■ Problem requirements: Could you print the data that follows exactly as given?

Start of Provided material

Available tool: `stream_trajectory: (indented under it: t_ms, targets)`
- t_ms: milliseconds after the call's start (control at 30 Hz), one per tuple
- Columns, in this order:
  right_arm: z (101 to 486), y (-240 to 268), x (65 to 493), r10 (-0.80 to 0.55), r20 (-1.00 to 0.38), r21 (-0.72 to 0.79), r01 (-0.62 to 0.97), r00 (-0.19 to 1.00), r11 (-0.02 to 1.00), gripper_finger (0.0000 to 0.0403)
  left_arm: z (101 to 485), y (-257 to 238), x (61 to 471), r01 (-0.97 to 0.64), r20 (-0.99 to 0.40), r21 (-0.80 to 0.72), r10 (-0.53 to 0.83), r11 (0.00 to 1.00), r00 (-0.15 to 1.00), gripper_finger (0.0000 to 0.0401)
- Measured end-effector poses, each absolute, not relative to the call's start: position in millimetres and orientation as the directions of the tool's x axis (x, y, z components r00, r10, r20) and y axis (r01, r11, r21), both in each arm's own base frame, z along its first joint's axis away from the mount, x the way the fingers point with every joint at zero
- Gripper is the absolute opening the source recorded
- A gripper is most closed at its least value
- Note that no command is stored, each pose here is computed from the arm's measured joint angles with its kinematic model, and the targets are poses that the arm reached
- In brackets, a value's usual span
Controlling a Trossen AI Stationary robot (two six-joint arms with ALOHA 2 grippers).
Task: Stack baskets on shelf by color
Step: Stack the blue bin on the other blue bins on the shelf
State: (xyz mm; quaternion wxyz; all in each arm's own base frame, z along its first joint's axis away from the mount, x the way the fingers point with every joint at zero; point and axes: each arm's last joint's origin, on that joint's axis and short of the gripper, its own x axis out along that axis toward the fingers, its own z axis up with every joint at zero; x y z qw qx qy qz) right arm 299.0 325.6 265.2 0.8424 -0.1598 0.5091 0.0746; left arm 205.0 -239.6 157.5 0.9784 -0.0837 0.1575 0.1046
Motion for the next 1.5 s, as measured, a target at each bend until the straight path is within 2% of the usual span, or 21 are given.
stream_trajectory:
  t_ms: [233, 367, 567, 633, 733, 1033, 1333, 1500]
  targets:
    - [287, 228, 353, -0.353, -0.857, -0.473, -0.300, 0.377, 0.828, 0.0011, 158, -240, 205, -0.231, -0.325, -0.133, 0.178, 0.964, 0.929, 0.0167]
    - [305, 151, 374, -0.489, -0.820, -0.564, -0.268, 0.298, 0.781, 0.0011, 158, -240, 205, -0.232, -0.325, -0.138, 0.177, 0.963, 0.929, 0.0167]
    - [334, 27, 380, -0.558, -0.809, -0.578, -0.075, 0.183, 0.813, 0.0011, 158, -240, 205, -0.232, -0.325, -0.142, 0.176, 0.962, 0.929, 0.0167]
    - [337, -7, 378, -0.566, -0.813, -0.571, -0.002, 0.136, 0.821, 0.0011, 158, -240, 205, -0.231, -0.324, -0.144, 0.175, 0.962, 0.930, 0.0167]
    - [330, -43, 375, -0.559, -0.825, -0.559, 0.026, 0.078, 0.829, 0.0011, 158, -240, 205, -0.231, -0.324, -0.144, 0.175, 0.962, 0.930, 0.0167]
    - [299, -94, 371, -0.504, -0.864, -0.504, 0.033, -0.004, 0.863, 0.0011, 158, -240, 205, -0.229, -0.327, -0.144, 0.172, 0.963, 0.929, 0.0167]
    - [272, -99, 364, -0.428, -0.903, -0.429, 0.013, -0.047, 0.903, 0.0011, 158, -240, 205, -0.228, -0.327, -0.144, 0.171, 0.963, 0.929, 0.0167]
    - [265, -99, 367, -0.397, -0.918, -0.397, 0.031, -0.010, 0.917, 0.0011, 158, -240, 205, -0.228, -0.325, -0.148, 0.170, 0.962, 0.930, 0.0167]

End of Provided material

■ Answer space:
Available tool: `stream_trajectory: (indented under it: t_ms, targets)`
- t_ms: milliseconds after the call's start (control at 30 Hz), one per tuple
- Columns, in this order:
  right_arm: z (101 to 486), y (-240 to 268), x (65 to 493), r10 (-0.80 to 0.55), r20 (-1.00 to 0.38), r21 (-0.72 to 0.79), r01 (-0.62 to 0.97), r00 (-0.19 to 1.00), r11 (-0.02 to 1.00), gripper_finger (0.0000 to 0.0403)
  left_arm: z (101 to 485), y (-257 to 238), x (61 to 471), r01 (-0.97 to 0.64), r20 (-0.99 to 0.40), r21 (-0.80 to 0.72), r10 (-0.53 to 0.83), r11 (0.00 to 1.00), r00 (-0.15 to 1.00), gripper_finger (0.0000 to 0.0401)
- Measured end-effector poses, each absolute, not relative to the call's start: position in millimetres and orientation as the directions of the tool's x axis (x, y, z components r00, r10, r20) and y axis (r01, r11, r21), both in each arm's own base frame, z along its first joint's axis away from the mount, x the way the fingers point with every joint at zero
- Gripper is the absolute opening the source recorded
- A gripper is most closed at its least value
- Note that no command is stored, each pose here is computed from the arm's measured joint angles with its kinematic model, and the targets are poses that the arm reached
- In brackets, a value's usual span
Controlling a Trossen AI Stationary robot (two six-joint arms with ALOHA 2 grippers).
Task: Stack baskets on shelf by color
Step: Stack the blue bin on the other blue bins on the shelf
State: (xyz mm; quaternion wxyz; all in each arm's own base frame, z along its first joint's axis away from the mount, x the way the fingers point with every joint at zero; point and axes: each arm's last joint's origin, on that joint's axis and short of the gripper, its own x axis out along that axis toward the fingers, its own z axis up with every joint at zero; x y z qw qx qy qz) right arm 299.0 325.6 265.2 0.8424 -0.1598 0.5091 0.0746; left arm 205.0 -239.6 157.5 0.9784 -0.0837 0.1575 0.1046
Motion for the next 1.5 s, as measured, a target at each bend until the straight path is within 2% of the usual span, or 21 are given.
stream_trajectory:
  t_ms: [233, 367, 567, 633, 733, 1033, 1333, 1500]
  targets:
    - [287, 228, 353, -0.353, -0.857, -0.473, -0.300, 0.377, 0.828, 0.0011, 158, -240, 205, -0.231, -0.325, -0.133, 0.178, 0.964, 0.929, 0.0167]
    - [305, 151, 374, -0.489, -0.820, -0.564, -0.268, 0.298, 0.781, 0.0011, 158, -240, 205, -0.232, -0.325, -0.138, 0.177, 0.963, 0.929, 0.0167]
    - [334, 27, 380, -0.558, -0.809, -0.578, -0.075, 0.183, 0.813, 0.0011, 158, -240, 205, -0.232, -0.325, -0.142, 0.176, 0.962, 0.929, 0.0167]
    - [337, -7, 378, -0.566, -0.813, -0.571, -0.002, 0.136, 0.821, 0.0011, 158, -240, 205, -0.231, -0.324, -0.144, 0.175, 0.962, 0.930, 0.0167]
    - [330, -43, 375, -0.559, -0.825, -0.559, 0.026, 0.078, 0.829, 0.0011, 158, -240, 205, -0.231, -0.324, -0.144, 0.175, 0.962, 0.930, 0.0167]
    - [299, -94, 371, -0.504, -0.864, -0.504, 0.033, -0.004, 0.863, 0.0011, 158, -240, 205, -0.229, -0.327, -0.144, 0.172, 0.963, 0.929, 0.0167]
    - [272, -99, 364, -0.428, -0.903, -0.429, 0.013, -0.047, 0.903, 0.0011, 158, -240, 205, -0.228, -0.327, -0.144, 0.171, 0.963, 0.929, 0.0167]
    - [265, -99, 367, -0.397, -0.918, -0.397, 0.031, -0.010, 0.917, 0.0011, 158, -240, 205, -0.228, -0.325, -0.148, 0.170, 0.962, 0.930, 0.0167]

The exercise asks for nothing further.